* Task details
Look through the lines below for the word "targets", and copy every line that has it.

Input records START

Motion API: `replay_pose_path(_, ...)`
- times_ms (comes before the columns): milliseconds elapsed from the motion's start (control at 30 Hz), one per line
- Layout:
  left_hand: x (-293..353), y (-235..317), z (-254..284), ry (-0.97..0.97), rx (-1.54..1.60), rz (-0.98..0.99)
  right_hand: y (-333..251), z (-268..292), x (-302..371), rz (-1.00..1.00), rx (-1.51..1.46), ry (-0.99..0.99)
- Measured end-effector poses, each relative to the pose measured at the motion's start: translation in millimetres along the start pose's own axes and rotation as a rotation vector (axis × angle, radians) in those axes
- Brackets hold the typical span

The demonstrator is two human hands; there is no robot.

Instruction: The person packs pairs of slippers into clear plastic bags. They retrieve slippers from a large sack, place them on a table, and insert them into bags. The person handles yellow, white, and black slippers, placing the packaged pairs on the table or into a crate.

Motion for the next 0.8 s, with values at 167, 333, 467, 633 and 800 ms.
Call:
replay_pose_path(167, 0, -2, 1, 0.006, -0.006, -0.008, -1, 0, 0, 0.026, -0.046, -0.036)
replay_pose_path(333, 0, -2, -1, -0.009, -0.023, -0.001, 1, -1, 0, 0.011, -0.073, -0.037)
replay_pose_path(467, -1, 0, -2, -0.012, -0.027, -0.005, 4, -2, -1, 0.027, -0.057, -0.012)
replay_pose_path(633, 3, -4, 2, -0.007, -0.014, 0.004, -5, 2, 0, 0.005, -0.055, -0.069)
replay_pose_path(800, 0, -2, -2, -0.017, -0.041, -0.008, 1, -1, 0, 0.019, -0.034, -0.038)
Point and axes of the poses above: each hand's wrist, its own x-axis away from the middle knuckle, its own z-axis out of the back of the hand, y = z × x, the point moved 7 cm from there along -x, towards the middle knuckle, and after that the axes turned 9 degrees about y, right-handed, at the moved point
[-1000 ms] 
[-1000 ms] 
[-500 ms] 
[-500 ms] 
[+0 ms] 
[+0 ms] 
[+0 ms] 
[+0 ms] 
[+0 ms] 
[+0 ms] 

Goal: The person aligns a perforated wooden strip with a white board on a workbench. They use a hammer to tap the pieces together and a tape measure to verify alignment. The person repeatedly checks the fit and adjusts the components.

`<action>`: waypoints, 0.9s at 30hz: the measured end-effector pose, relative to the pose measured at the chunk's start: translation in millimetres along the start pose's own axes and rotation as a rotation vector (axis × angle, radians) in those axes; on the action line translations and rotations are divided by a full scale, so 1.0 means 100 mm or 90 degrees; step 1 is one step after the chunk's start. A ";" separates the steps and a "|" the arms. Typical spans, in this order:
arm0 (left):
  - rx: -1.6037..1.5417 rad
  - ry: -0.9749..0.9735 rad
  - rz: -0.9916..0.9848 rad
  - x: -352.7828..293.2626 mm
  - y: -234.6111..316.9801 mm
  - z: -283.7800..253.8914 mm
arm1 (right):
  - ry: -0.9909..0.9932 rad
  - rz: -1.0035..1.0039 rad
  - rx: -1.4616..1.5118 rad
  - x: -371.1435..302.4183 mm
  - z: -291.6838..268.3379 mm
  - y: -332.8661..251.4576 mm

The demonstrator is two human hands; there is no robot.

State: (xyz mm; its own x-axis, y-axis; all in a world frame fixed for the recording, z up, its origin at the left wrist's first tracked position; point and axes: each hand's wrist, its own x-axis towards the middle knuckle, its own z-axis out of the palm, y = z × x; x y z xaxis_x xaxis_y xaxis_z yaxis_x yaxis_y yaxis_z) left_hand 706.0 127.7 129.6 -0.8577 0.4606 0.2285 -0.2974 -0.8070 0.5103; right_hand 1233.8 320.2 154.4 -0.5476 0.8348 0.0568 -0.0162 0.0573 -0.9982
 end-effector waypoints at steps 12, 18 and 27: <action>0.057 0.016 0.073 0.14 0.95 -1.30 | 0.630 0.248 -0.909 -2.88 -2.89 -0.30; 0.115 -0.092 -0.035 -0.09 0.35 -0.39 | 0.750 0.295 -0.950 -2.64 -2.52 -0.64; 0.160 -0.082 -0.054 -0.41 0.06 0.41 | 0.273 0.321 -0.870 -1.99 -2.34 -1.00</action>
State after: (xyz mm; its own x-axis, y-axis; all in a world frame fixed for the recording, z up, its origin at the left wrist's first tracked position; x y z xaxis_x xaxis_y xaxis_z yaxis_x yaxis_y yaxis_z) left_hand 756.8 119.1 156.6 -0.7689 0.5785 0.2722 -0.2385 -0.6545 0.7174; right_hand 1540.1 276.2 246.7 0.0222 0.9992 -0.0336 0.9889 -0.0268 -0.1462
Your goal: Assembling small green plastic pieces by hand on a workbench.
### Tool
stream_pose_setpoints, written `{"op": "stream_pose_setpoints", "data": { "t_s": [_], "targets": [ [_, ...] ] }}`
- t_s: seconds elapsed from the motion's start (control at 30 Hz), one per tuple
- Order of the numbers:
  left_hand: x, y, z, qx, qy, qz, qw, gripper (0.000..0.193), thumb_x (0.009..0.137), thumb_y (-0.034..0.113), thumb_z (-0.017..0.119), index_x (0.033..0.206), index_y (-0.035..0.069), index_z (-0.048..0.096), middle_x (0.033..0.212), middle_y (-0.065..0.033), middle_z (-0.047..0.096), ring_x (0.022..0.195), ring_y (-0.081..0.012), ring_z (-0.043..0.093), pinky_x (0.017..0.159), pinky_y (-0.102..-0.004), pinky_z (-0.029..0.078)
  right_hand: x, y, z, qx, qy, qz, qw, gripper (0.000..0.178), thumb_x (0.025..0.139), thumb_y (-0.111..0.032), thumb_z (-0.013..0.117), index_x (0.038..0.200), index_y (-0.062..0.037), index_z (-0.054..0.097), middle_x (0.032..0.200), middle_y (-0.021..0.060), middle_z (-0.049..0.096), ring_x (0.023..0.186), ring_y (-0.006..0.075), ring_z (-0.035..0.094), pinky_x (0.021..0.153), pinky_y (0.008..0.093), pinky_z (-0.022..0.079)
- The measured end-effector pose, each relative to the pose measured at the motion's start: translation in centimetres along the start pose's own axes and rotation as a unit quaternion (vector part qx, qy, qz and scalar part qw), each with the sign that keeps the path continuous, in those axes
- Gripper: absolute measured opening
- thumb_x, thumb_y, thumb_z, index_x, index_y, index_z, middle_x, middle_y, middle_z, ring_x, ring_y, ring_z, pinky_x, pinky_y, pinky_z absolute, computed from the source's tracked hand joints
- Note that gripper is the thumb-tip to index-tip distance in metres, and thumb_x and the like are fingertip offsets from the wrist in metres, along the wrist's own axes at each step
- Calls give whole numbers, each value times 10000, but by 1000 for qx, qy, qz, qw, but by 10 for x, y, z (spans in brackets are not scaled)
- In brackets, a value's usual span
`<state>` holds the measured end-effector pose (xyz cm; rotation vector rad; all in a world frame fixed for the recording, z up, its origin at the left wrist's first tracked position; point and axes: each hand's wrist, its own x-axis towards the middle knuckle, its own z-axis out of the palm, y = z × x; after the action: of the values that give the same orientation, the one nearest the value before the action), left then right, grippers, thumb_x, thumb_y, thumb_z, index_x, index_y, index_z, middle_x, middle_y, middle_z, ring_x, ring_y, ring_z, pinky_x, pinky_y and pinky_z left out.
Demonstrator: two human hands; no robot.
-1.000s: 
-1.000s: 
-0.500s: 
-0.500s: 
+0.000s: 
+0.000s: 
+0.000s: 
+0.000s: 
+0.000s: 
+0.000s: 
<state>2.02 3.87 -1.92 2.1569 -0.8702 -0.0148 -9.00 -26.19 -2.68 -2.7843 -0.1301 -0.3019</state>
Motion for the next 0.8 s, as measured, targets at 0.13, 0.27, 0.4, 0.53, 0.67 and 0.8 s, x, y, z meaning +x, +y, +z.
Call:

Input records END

* Solution for this problem
stream_pose_setpoints, written `{"op": "stream_pose_setpoints", "data": { "t_s": [_], "targets": [ [_, ...] ] }}`
Motion for the next 0.8 s, as measured, targets at 0.13, 0.27, 0.4, 0.53, 0.67 and 0.8 s, x, y, z meaning +x, +y, +z.

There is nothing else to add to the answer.